Через много лет я поехала в Швейцарию на лыжный курорт. Как мне завидно стало: все вокруг катаются, скользят с высокой горы на лыжах. Решила с маленькой сопки вниз скатиться. Покатилась, взмахнула руками и упала. Верите, на ту же коленку. Вздулась она, посинела и не гнется. Почти полгода прихрамывала. А через десять лет случился на том месте перелом.

Утром я потихоньку уехала из дома. Захотелось побыть одной. У меня есть тайное место для такого настроения, там подают на завтрак воздушную яичницу с черным хлебом, фужер шампанского и тишину. Села за стол в красивом зале и не вставала с этого места до обеда. Сделала красивое фото и писала. Пообедала здесь же и думаю: «Гулять так гулять!»

Досидела до вечера и пошла в кинотеатр на «Рождественскую историю». Получился настоящий день наслаждения. Дочитала титры с сожалением и встаю с кресла. Встаю и валюсь назад. Нога не разгибается и не сгибается в колене, боль такая, как будто гвозди в кости забивают.

– Ой, мамочка, – шепчу сама себе с ужасом. Еле доковыляла к выходу и звоню сыну, чтобы приехал за мной.

– Ты где? Куда приехать? В кинотеатр? А что ты там делаешь одна в такое время? – удивился он.

Вернулась домой с подбитым левым коленом. Вздулось оно, багровое.

– Откуда перелом, я не падала, – говорю врачу.

– Старая трещина разошлась, так бывает иногда, – ответил он.

Уже полгода хромаю.
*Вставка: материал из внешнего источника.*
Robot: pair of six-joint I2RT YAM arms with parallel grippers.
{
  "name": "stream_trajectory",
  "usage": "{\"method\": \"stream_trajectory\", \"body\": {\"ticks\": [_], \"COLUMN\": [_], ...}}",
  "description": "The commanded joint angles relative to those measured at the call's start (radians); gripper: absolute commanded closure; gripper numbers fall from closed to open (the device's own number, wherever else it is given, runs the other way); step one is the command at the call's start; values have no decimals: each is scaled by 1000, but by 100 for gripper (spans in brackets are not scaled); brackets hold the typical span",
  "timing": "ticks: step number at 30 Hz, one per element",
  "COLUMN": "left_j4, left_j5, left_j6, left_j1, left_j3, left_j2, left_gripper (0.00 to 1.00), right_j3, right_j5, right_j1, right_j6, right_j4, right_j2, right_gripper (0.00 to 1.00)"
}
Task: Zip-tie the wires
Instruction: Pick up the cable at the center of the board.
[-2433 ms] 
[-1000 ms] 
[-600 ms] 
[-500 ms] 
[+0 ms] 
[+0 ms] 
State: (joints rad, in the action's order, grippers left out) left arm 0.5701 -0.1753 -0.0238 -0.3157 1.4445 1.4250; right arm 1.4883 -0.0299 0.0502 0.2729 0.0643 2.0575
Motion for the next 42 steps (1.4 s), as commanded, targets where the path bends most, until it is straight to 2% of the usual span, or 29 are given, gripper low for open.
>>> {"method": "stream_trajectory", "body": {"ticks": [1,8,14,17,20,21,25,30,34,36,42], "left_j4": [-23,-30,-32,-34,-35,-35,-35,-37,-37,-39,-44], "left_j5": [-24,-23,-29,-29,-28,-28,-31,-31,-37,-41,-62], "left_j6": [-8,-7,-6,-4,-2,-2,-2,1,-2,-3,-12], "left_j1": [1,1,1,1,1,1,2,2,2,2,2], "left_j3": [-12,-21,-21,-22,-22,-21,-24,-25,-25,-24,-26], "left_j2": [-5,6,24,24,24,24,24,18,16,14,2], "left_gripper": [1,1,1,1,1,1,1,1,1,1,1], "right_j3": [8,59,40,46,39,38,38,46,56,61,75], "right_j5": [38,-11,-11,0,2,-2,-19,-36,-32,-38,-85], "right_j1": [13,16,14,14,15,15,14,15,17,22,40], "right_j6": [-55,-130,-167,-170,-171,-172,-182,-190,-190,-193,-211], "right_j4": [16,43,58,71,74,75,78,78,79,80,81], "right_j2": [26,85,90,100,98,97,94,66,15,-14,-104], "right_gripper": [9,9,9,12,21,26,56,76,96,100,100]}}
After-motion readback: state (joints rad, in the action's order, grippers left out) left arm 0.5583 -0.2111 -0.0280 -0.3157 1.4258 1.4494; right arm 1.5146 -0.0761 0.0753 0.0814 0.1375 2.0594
Болит. Встревожилась я сильно. А вдруг у меня остеопороз? Сдала анализы, домашний доктор улыбается:

– Нина, кости у тебя, как у двадцатилетней, – потом подумал и исправился: – У тридцатилетней.

* * *

Характер у меня был с детства такой, все делала наоборот и назло другим. Мне говорили: «Иди погуляй на улице», а сами шептались между собой: «Сейчас сядет и будет сидеть». Если начинала плакать, то ныла до тех пор, пока не получала свое. Закрывала глаза и кричала, мотая головой. Если не было зрителей, отдыхала, потом опять начинала кричать. Сейчас, когда мой внук Дамиан плачет и смотрит по сторонам, не бегу к нему на помощь. Хочу погладить его, потом отдергиваю руку, вспоминая свои концерты в детстве.

Когда я подросла, меня решили приучить к труду. За сараем во дворе стояла самодельная деревянная рисорушка, на которой шелушили рис. Женщины с силой наступали на нее, деревяшка поднималась и опускалась. Ноги мельтешили в воздухе целый день до тех пор, пока белые зерна риса не наполняли мешок доверху. Старшие дети бегали в саду, а маленький сидел на спине у матери, крепко перевязанный простыней.
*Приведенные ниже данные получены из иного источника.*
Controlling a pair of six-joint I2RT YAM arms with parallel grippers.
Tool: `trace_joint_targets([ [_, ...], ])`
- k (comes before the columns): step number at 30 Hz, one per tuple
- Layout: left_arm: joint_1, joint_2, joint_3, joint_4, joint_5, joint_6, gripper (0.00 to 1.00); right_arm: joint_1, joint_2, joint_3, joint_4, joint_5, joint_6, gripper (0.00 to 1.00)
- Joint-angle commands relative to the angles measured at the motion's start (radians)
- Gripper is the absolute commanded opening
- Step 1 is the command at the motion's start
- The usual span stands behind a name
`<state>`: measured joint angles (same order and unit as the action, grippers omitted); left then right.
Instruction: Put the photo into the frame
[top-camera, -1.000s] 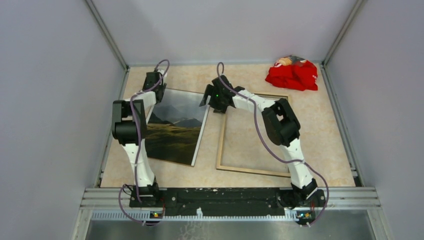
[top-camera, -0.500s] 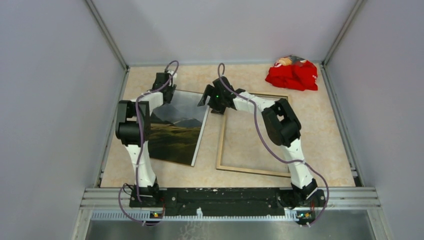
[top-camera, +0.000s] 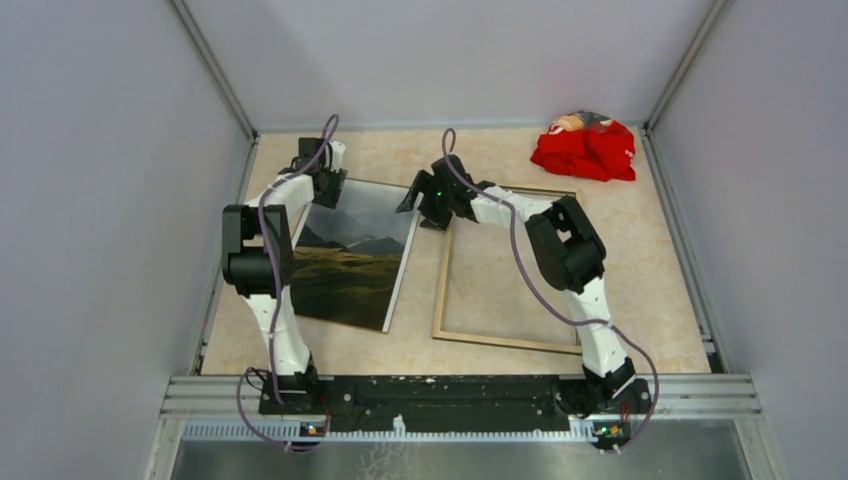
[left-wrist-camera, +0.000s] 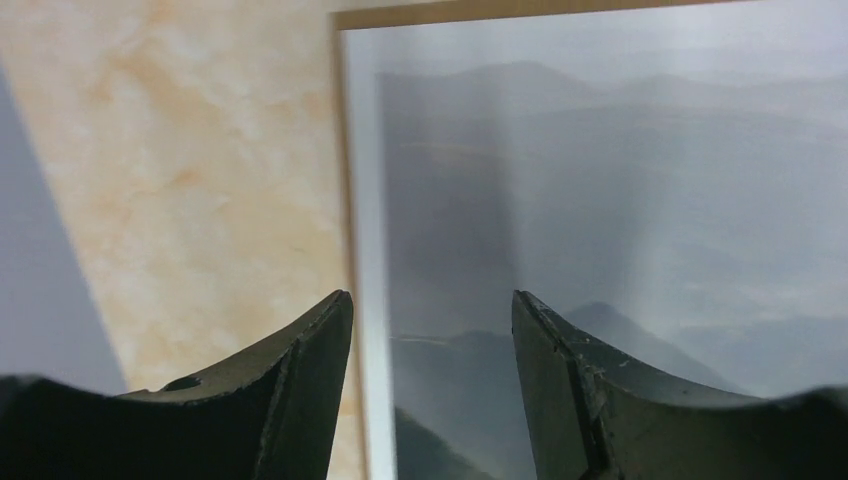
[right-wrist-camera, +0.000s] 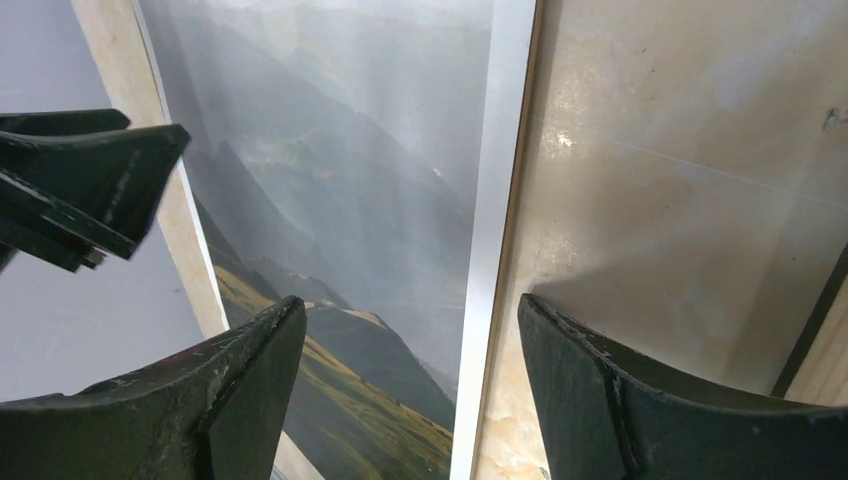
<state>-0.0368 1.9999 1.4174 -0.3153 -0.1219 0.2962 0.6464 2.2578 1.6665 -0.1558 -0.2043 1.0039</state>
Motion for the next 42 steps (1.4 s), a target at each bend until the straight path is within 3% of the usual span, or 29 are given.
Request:
trace_joint_targets([
  [1,0.030,-0.030,0.037,0.036,-0.117,0.058,0.66,0.001,-0.006,-0.027,-0.057,0.004,-0.004,0.77],
  [8,0.057,0.025,-0.054,0.200,-0.296,0.120,0.65,0.012,0.003,0.002,-0.079,0.010,-0.017,0.74],
  [25,0.057,0.039,-0.118,0.227,-0.279,0.116,0.64,0.067,0.038,0.169,-0.219,0.080,-0.094,0.72],
  [42,0.056,0.033,-0.127,0.225,-0.264,0.113,0.64,0.064,0.022,0.139,-0.112,0.034,-0.080,0.70],
])
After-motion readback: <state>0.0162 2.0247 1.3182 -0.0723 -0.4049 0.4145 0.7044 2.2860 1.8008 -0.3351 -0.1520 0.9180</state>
Меня ставили работать на рисорушку. Я стояла и читала, не обращая внимания на крики взрослых.

Выходки мои оставались безнаказанными, потому что бабушка защищала меня.

* * *

По соседству, слева от нас, жили татары, муж грозный был, звали его Салимгари. Все кашлял и вытирал длинные усы. Пришел к отцу, когда купил дом, говорит:

– Мы должны дружить, мое – твое, твое – мое. Хорошие соседи – лучше родни.